Concentrated Coverage Path Planning Algorithm of UAV Formation for Aerial Photography
The benefits of unmanned aerial vehicle (UAV) applications include excellent visual capabilities, autonomous takeoff and landing abilities, hovering capabilities, high maneuverability, and flexibility. Therefore, camera-equipped quadcopter UAVs are considered an ideal unmanned platform for efficient aerial photography. In aerial photography applications, the role of UAVs involves covering and scanning the work area using onboard sensors and transmitting the acquired information to specified ground stations. Hence, effective coverage path planning for UAVs is crucial for achieving successful aerial photography.
Efficient UAV photography in large, complex outdoor environments, particularly through autonomous collaborative operations of UAV clusters, is crucial. The Coverage Path Planning (CPP) problem for formations is vital in achieving autonomous collaborative UAV operations. It involves UAVs maintaining formation while covering the target area in complex environments with restricted zones, aiming for optimal paths with high coverage and low repetition rates.
The Biological Inspired Neural Network (BINN) algorithm and the Probabilistic Roadmap (PRM) algorithm remain prevalent choices for coverage path planning. Commonly used path coverage algorithms include A*, neural excitation algorithms, ant colony algorithms, genetic algorithms, and greedy algorithms.
However, these algorithms still face challenges when applied to large-scale operational areas. For instance, A* algorithms create many turning paths with high computational complexity in large-scale regions. Neural excitation algorithms show randomness and high repetition rates in complex environments. BINN algorithms have slow initial search speeds, needing many iterations to converge. These algorithms lack real-time performance and involve complex programming, making them better suited for small-scale environments.
The conventional PRM algorithm comprises two phases: a learning phase, mapping the environment by sampling points, and a query phase, finding the shortest route from start to end. However, it faces limitations such as low coverage in certain areas, increased path repetition, and longer coverage times due to reduced UAV speed during turns.

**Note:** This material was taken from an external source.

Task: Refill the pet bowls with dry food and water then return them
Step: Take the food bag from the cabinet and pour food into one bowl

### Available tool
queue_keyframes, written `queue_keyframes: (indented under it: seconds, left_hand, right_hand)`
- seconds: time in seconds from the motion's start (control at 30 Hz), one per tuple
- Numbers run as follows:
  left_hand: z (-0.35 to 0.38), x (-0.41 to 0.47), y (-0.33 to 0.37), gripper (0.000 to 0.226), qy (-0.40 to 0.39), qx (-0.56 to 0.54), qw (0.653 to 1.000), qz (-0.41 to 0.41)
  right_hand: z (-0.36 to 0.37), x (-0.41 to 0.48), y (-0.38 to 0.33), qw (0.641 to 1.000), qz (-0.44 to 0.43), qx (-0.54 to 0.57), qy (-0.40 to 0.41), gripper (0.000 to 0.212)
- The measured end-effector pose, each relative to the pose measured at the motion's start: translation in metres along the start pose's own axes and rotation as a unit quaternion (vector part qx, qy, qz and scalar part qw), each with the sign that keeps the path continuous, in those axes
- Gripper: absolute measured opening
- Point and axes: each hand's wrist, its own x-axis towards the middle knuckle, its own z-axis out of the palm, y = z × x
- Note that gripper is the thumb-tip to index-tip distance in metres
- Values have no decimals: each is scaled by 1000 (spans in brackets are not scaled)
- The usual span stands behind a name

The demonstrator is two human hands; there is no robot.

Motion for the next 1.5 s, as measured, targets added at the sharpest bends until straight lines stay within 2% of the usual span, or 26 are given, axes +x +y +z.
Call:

This paper proposes a concentrated coverage path planning algorithm of UAV formation for aerial photography, addressing issues in traditional Probabilistic Roadmap (PRM) algorithms. The improved PRM algorithm creates efficient coverage paths with fewer turns and shorter lengths, maximizing coverage and minimizing repetition. It starts by generating straight paths using constraints, with endpoints as sampling points. A Traveling Salesman Problem (TSP) method connects these points to form turning paths within length limits. The targeted coverage area is delineated as a closed polygon with clearly defined boundaries and designated no-fly zones.
Additionally, a formation control algorithm based on second-order consistency and the fusion of artificial potential field methods is proposed to guide the reverse V formation along the coverage path. Numerical simulations based on turns, path length, and calculation time, reflecting energy use, path efficiency, and algorithm complexity were used for validation. The efficiency of coverage paths is more accurately assessed from the perspectives of coverage rate, repetition rate, and redundancy coverage rate.
The proposed PRM algorithm surpasses traditional PRM, enhancing energy efficiency, coverage, and repetition rates while reducing randomness. It excels in energy efficiency, computational speed, and repetition rates. Overall, the strategy is ideal for concentrated UAV formation coverage in aerial photography, offering distinct advantages.